= Source records =

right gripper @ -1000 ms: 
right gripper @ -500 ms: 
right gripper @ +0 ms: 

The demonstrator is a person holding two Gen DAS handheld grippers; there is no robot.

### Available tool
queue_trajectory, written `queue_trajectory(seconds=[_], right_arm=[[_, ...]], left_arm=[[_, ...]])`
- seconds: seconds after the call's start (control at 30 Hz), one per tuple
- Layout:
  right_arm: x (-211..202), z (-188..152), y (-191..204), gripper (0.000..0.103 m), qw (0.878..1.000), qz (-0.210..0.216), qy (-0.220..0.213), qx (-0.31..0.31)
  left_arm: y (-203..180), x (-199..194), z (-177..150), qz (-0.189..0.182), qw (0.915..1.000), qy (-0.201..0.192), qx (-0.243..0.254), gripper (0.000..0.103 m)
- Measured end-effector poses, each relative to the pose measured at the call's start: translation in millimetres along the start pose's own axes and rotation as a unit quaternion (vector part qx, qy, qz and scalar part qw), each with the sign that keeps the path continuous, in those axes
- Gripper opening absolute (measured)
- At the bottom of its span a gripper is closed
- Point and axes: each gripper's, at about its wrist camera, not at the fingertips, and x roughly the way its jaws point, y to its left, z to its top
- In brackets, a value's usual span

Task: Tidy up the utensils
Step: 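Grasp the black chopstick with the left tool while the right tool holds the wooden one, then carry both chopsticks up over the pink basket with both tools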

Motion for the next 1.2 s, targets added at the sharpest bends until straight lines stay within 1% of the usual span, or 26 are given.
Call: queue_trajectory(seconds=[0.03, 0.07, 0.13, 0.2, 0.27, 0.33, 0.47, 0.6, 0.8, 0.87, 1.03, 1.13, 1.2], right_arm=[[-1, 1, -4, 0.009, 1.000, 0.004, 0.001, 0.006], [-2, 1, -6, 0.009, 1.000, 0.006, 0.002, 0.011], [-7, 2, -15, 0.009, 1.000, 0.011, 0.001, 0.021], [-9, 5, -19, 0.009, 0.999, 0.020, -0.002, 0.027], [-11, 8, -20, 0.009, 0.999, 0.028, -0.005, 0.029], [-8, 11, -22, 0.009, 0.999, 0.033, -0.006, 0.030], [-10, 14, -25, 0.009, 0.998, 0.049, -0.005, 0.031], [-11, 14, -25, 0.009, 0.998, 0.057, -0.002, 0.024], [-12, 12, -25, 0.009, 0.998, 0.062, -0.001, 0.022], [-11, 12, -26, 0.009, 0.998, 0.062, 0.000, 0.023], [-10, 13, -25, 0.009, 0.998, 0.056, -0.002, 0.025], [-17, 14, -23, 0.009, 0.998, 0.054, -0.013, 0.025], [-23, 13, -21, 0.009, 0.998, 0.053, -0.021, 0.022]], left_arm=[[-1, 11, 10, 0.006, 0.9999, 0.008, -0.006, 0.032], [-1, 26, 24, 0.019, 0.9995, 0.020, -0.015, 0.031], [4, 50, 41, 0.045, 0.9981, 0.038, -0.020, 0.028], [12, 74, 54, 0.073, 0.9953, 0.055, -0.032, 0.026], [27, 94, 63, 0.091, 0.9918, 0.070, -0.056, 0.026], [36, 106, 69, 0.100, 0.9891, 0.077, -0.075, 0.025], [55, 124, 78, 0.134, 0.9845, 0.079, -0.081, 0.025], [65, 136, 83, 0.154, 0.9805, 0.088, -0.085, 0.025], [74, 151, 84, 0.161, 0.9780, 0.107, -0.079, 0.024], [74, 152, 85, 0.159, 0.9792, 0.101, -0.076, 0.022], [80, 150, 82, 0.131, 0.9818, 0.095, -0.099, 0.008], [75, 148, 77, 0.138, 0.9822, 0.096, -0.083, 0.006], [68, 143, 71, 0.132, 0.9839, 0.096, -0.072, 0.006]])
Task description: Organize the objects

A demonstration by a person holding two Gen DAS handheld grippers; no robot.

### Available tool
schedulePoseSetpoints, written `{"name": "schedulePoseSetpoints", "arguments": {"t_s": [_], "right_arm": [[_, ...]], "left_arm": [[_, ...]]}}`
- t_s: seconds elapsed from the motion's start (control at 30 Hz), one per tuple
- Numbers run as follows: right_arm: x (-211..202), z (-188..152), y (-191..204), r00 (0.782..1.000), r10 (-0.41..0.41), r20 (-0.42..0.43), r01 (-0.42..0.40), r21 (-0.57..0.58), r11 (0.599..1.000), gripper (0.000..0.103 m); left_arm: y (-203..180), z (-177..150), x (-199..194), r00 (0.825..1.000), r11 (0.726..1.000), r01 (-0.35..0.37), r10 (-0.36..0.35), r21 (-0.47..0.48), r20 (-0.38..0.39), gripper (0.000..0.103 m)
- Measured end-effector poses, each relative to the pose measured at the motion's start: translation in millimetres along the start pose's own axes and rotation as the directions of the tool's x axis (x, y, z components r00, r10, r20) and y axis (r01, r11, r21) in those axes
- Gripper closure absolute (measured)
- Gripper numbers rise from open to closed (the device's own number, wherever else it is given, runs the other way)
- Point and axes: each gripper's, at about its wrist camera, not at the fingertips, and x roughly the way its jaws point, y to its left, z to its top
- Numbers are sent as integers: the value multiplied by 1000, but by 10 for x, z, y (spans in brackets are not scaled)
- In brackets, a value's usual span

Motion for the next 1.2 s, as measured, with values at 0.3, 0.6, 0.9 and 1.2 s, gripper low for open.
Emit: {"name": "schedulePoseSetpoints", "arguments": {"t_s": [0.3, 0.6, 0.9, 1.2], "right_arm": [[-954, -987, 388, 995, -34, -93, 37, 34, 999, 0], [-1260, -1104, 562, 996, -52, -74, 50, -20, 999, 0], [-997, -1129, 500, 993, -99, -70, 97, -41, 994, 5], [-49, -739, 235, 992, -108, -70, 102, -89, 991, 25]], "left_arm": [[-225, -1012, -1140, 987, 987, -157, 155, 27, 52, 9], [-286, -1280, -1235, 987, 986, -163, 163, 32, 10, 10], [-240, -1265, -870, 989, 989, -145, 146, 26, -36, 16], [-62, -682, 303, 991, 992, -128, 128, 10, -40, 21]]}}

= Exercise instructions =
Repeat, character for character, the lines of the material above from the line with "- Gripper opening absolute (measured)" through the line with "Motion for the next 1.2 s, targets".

= Written answer =
- Gripper opening absolute (measured)
- At the bottom of its span a gripper is closed
- Point and axes: each gripper's, at about its wrist camera, not at the fingertips, and x roughly the way its jaws point, y to its left, z to its top
- In brackets, a value's usual span

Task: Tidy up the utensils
Step: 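Grasp the black chopstick with the left tool while the right tool holds the wooden one, then carry both chopsticks up over the pink basket with both tools
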
Motion for the next 1.2 s, targets added at the sharpest bends until straight lines stay within 1% of the usual span, or 26 are given.

This output has been given in full.